Another example is the Darden Group - who until recently owned Red Lobster. An "activist" hedge fund, Starboard, bought into the company, forced out old management, and got a seat on the board. They spun off the failing Red Lobster chain (to an investment group, who having their own money in the game, will no doubt turn it around) and even spun off the real estate holdings into a separate entity. The results were positive. The share price went up, profits went up, and business improved. They saw, as outsiders, that people don't want cheap lobster slathered in fake butter, but upscale dining experiences like the Seasons 52 restaurant (part of the Darden group) which charges far more than Red Lobster ever did and has a line out the door. This is how capitalism is supposed to work. And "hands on" investing can make a real value difference.
But is it true that even the smartest Wall Street analyst will not outperform the market over longer periods of time? Well, in any quantum environment like a market, this is probably correct. Over time, you will make mistakes which will negate your so-called "smart" choices. And if you are a small investor who can't afford to take over a company, probably investing in an index fund - or a collection of stocks that represent a broad section of the market - is probably a smart choice. And as the story noted, monitoring the market on a day-to-day basis is pointless. Long-term gains are the real issue, not day-to-day fluctuations which are little more than background noise.

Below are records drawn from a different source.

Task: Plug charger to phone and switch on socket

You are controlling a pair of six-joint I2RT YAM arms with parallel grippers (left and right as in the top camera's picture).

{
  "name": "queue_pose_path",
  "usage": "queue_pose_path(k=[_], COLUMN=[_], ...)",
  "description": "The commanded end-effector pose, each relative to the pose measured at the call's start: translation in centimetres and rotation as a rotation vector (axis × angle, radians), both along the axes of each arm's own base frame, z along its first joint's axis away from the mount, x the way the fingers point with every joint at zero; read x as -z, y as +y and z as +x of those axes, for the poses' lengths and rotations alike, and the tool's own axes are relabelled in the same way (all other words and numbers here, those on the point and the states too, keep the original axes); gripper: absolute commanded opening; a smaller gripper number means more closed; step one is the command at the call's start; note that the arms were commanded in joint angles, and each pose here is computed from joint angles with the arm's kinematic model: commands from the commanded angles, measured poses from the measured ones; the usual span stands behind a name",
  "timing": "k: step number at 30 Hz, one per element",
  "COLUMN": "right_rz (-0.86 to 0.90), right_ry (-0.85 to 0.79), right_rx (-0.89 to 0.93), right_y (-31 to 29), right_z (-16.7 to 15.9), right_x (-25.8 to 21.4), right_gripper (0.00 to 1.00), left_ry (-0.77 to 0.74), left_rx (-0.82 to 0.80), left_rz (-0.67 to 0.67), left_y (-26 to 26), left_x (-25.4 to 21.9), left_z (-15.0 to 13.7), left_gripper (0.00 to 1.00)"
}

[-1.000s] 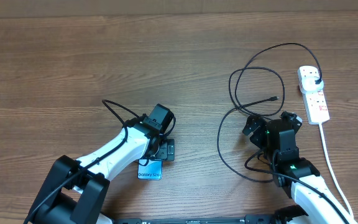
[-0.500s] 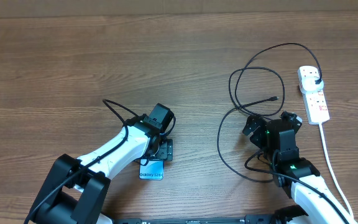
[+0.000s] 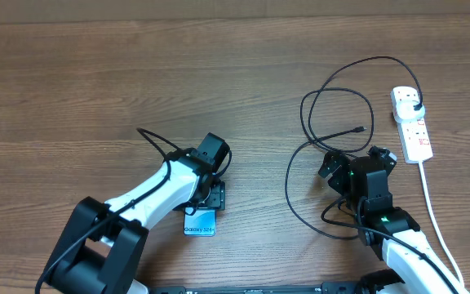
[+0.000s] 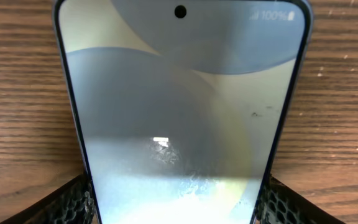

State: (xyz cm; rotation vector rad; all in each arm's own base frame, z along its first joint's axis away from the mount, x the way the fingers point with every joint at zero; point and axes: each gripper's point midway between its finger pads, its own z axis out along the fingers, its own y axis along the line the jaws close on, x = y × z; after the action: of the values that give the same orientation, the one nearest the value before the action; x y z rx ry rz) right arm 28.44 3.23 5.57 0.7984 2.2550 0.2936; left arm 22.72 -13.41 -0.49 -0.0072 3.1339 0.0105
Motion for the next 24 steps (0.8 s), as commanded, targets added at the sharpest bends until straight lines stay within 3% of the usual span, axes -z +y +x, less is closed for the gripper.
queue_pose_path(k=[1,7,15,19,24], right_rz=[-0.017,0.002,0.065,0.15,0.276], right_ry=[-0.016,-0.014,0.018,0.036,0.064], right_rx=[0.008,-0.01,-0.071,-0.152,-0.272], right_y=[-0.3,0.1,1.6,3.6,6.5], right_z=[0.4,0.4,-0.1,-0.5,-1.5], right_x=[-0.6,-0.5,-0.1,-0.1,-0.3], right_gripper=[0.99,1.0,1.0,1.0,0.99], left_ry=[0.104,0.088,0.081,0.1,0.119], left_rx=[-0.003,0.002,-0.008,-0.03,-0.048], left_rz=[-0.073,-0.17,-0.179,-0.18,-0.284], left_y=[-1.8,-4.6,-5.0,-4.3,-4.6], left_x=[0.5,-3.0,-5.0,-6.2,-8.5], left_z=[-1.0,1.3,2.3,2.7,3.9], left_gripper=[0.73,0.71,0.69,0.68,0.66])
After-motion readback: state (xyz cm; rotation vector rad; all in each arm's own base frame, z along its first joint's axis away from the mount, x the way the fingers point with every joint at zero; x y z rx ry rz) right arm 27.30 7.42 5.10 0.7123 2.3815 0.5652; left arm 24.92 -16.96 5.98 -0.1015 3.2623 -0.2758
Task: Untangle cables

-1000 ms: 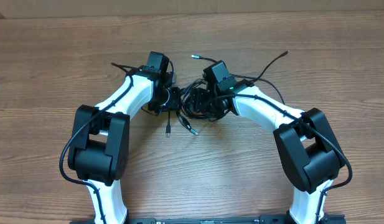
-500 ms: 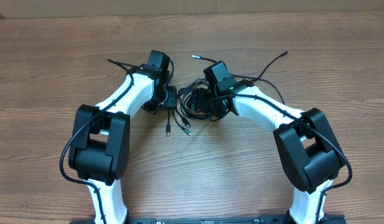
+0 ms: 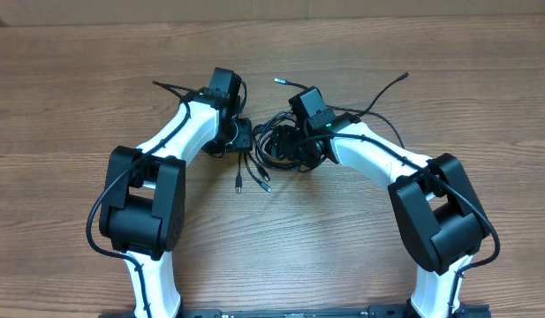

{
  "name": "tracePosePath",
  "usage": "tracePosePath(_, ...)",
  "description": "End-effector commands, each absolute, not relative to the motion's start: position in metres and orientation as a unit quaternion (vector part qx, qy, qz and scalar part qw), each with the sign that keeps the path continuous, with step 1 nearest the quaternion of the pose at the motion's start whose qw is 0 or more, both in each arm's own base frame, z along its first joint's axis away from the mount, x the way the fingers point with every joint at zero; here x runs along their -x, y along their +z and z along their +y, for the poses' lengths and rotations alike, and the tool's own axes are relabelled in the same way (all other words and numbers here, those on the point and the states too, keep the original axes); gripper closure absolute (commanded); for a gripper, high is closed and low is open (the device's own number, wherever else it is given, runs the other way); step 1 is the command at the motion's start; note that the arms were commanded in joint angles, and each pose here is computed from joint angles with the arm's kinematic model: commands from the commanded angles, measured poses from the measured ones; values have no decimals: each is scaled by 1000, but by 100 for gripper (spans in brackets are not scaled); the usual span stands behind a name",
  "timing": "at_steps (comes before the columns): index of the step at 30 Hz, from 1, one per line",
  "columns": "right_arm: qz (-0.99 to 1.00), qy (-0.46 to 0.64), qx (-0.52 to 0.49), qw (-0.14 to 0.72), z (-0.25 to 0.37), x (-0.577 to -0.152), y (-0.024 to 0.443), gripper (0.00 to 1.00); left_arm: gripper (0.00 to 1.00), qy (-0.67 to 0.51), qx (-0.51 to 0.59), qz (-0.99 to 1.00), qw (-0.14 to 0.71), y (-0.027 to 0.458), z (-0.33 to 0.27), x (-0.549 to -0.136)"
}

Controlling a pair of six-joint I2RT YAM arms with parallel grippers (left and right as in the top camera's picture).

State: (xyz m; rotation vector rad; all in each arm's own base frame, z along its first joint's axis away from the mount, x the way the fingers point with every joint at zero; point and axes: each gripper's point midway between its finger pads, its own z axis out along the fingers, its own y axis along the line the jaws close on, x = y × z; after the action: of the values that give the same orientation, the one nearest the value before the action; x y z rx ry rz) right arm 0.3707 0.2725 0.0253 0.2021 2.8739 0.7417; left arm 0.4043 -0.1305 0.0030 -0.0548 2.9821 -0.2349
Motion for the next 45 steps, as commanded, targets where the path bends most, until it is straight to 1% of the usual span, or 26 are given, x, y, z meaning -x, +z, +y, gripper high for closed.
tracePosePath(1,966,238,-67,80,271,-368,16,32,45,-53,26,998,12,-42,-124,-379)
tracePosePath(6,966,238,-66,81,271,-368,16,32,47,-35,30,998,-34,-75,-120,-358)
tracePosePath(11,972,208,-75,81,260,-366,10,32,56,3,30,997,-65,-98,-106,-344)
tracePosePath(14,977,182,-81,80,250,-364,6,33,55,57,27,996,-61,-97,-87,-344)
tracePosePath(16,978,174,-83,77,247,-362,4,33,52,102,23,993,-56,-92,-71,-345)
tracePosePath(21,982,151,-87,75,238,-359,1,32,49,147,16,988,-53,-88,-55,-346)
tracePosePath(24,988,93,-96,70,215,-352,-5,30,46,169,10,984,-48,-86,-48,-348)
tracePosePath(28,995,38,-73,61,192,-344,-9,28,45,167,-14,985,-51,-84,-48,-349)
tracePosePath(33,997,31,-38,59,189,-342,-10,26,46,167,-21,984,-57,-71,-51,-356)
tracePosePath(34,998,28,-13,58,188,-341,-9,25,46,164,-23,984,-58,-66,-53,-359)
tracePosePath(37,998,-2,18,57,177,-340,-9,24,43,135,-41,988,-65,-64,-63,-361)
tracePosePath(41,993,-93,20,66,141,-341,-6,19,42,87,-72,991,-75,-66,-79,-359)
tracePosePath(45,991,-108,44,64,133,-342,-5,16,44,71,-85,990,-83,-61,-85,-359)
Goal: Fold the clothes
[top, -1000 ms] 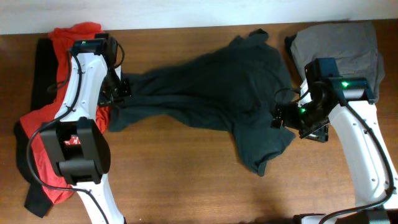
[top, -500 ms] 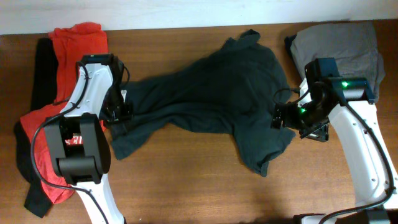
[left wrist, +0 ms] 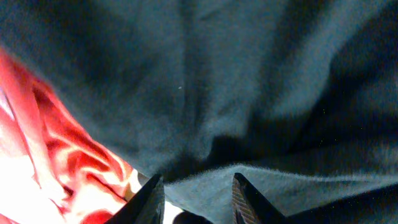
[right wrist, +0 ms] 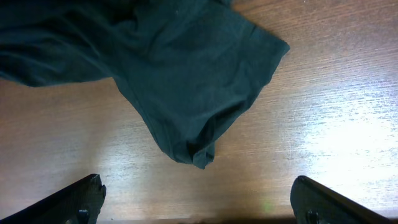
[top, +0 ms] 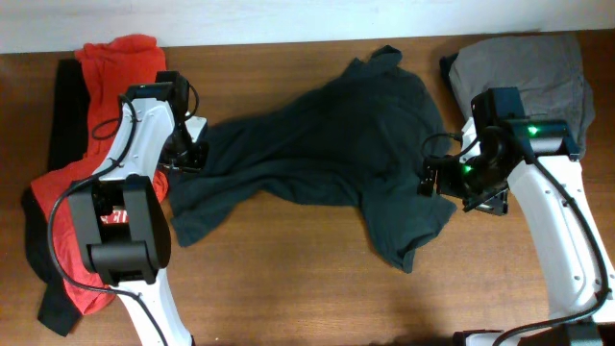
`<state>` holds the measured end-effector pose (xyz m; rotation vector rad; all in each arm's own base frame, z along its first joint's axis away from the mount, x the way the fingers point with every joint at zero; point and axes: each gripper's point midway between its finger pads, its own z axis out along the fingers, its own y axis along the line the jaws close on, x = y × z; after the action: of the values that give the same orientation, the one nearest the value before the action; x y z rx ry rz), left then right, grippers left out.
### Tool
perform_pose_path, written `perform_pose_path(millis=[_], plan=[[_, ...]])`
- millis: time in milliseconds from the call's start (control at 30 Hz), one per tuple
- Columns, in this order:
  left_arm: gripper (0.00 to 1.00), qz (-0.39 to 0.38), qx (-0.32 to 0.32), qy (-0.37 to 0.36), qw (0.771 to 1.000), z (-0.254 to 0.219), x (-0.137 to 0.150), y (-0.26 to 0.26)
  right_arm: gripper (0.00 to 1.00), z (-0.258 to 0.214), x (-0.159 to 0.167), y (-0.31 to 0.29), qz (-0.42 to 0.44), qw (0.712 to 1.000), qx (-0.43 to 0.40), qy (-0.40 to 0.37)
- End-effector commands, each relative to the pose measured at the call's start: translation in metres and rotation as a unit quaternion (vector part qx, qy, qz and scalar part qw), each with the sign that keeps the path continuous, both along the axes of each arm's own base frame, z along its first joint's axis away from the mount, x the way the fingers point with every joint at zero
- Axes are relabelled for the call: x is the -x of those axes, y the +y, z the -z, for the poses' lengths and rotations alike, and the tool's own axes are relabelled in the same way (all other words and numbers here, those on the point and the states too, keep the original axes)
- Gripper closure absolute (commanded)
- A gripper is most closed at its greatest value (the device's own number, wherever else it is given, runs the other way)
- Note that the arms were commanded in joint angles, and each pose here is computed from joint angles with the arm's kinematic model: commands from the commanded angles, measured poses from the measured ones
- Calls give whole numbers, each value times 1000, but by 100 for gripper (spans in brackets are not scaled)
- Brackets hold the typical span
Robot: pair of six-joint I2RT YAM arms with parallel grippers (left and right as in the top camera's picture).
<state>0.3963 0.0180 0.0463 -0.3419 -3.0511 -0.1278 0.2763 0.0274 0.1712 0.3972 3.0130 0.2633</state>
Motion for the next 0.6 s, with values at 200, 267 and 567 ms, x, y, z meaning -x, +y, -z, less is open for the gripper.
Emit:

A lot of factors may affect stock prices in the short-term that have no affect for the long-term. Someone sells a chunk of stock in XYZ corporation because they need money (for example, a margin call) and the stock price tanks. In recent years, this has happened to some dot-com wunderkind who used their founder's shares as collateral for margin calls. Their bets on the market go South and their insider stock gets sold, which often violates some SEC rule or their terms of their stock options. This in turn tanks the share price, as people freak out that the founder of WilgroCo.com is "selling out".
Or whatever. The point is, share price fluctuations often have little to do with the real value of the stock. Volkswagen has a major crises with diesel emissions cheating, and the entire German car sector takes a beating - justified or not. It is not an indication of an actual change in value of the company, despite what the financial channels say (and they love to say how such-and-such a company "lose a billion dollars" in market cap, when in fact, it lost nothing whatsoever).
The good news is, I guess, that for the small investor, the best strategy to invest is to have no strategy other than to put most of your money into a mutual fund or index fund, or a number of mutual funds, and not try to strategize how to "beat the market" as it is likely you won't anyway. Diversify your portfolio and then just leave it alone.
The worse strategy is to try to have a strategy - to listen to financial channels day in and day out and buy and sell when the shouting guy says to. You will end up underperforming the market in most cases, as you churn your account, buy high, and sell low.